### PROVIDED DATA
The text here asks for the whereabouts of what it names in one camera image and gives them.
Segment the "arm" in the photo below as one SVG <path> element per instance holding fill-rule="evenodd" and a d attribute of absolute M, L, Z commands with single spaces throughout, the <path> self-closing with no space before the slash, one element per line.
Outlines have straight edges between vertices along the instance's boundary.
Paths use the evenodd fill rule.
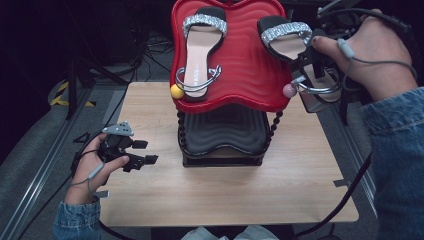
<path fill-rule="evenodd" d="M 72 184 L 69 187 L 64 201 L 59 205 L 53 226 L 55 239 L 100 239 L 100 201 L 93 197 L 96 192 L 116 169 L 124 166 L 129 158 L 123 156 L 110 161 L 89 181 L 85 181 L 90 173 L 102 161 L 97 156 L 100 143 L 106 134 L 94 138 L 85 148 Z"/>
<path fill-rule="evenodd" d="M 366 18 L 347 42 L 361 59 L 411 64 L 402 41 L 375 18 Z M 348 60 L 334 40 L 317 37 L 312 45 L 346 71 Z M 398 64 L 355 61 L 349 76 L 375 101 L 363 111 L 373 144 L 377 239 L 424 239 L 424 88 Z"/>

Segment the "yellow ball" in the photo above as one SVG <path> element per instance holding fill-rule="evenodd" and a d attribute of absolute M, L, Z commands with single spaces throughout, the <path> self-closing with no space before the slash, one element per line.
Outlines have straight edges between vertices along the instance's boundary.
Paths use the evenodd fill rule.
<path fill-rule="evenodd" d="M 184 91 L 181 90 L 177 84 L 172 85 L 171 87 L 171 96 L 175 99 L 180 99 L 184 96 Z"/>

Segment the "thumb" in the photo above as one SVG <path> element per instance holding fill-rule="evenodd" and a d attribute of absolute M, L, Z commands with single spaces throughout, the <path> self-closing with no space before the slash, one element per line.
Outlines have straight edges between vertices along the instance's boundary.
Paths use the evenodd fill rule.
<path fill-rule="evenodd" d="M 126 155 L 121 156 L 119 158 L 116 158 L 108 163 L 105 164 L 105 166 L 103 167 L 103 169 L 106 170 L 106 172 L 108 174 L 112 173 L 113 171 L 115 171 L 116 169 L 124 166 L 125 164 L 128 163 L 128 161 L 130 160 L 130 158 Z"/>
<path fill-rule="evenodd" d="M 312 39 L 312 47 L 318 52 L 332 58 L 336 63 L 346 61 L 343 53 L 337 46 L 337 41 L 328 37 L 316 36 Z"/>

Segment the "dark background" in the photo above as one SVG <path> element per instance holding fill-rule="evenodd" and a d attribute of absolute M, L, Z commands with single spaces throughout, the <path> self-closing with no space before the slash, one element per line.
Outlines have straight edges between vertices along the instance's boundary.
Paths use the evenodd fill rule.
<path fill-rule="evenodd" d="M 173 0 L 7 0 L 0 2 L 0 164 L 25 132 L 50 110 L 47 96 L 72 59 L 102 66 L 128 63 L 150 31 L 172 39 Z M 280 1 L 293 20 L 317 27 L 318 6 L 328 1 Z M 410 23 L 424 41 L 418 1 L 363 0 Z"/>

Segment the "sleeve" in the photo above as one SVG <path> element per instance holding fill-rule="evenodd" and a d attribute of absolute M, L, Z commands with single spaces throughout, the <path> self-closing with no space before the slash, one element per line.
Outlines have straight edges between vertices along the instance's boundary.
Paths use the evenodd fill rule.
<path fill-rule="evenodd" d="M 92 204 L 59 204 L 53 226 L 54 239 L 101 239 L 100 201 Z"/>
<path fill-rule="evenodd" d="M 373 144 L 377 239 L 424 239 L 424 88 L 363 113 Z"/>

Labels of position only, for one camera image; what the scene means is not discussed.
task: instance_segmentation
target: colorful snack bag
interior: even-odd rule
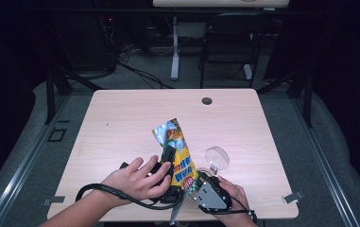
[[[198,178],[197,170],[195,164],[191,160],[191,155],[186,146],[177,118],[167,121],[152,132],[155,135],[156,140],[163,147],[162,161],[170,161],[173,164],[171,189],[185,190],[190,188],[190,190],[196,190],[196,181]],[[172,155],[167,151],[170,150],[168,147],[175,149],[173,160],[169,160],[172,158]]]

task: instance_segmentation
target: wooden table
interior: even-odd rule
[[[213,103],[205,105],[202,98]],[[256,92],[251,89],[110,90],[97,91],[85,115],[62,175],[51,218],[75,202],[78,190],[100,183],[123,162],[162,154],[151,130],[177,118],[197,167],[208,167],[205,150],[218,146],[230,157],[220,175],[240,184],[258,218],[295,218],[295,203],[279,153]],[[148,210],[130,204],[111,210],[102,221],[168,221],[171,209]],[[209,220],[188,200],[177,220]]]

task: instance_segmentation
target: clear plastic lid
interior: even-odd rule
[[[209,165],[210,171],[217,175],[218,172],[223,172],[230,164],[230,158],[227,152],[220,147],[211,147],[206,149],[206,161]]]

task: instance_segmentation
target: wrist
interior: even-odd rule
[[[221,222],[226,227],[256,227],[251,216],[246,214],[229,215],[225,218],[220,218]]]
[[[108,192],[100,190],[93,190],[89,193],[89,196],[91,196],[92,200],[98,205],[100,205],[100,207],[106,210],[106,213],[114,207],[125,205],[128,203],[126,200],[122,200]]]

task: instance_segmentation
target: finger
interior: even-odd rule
######
From the records above, copy only the lines starting with the line that holds "target: wooden table" and going on through the line that holds "target: wrist", exactly as written.

**RESPONSE BELOW**.
target: wooden table
interior: even-odd rule
[[[213,103],[205,105],[202,98]],[[256,92],[251,89],[110,90],[97,91],[85,115],[62,175],[51,218],[75,202],[78,190],[100,183],[123,162],[162,154],[151,130],[177,118],[197,167],[208,167],[205,150],[218,146],[230,157],[220,175],[240,184],[258,218],[295,218],[295,203],[279,153]],[[148,210],[130,204],[111,210],[102,221],[168,221],[171,209]],[[209,220],[188,200],[177,220]]]

task: instance_segmentation
target: clear plastic lid
interior: even-odd rule
[[[209,165],[210,171],[217,175],[218,172],[223,172],[230,164],[230,158],[227,152],[220,147],[211,147],[206,149],[206,161]]]

task: instance_segmentation
target: wrist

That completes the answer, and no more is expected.